The debtor in this case, Techline Automotive, Inc. of Virginia, formerly known as Techline Automotive, Inc., filed a voluntary chapter 11 petition in this court on November 24, 1995, and continues in operation of its business as debtor in possession. Its business consists of an automobile repair shop which it operates at 2600 Huntington Avenue, Alexandria, Virginia (Fairfax County).

The debtor occupies the premises under a lease dated February 23, 1993. The lease has an initial term of 5 years and provides for rent payments of $10,609.00 per month "without setoff or deduction of any kind." Ms. Carter testified that until August, 1995, the debtor always paid its rent in full and on time. However, at some point in the early summer of 1995, a dispute developed between the debtor and the landlord concerning the use of parking spaces in front of the building. As a result of this dispute, on August 25, 1995, the debtor's attorney informed Ms. Carter that the rent, instead of being paid to the landlord, had been placed in an interest-bearing escrow account until the dispute was resolved. Defendant's Exhibit 8.

Neither party presented any evidence as to the merits of the dispute, and the court makes no findings with respect to the dispute except to note its existence.
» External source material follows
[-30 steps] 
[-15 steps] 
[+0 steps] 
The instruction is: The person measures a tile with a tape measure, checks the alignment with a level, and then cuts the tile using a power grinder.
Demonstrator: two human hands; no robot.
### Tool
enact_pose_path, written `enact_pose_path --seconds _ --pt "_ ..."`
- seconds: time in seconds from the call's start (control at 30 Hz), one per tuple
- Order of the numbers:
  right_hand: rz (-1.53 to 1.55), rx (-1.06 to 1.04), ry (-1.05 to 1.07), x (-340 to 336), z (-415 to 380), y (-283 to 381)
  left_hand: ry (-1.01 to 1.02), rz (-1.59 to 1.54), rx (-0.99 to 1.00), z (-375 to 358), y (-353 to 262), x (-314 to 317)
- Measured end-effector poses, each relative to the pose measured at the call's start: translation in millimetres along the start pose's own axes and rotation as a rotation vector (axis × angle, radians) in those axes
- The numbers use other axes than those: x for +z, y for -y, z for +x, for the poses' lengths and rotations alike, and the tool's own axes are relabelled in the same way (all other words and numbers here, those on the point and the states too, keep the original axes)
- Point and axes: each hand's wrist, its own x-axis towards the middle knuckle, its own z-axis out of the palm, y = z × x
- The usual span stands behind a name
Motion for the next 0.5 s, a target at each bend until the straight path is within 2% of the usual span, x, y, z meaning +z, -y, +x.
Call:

When she did not receive the rent for August, 1995, Ms. Carter sent two notices to the tenant. The first, dated August 29, 1995, was entitled: "FIVE DAYS NOTICE TO PAY OR QUIT" and read:

While the two notices are separate exhibits, they are both dated the same day — August 29, 1995 — and the "Notice to Vacate" (Plaintiff's Exhibit 3) makes reference to the " above . . . Notice to Pay or Quit" (Plaintiff's Exhibit 2) (empahsis added). The logical inference is that the these two notices were sent and received together.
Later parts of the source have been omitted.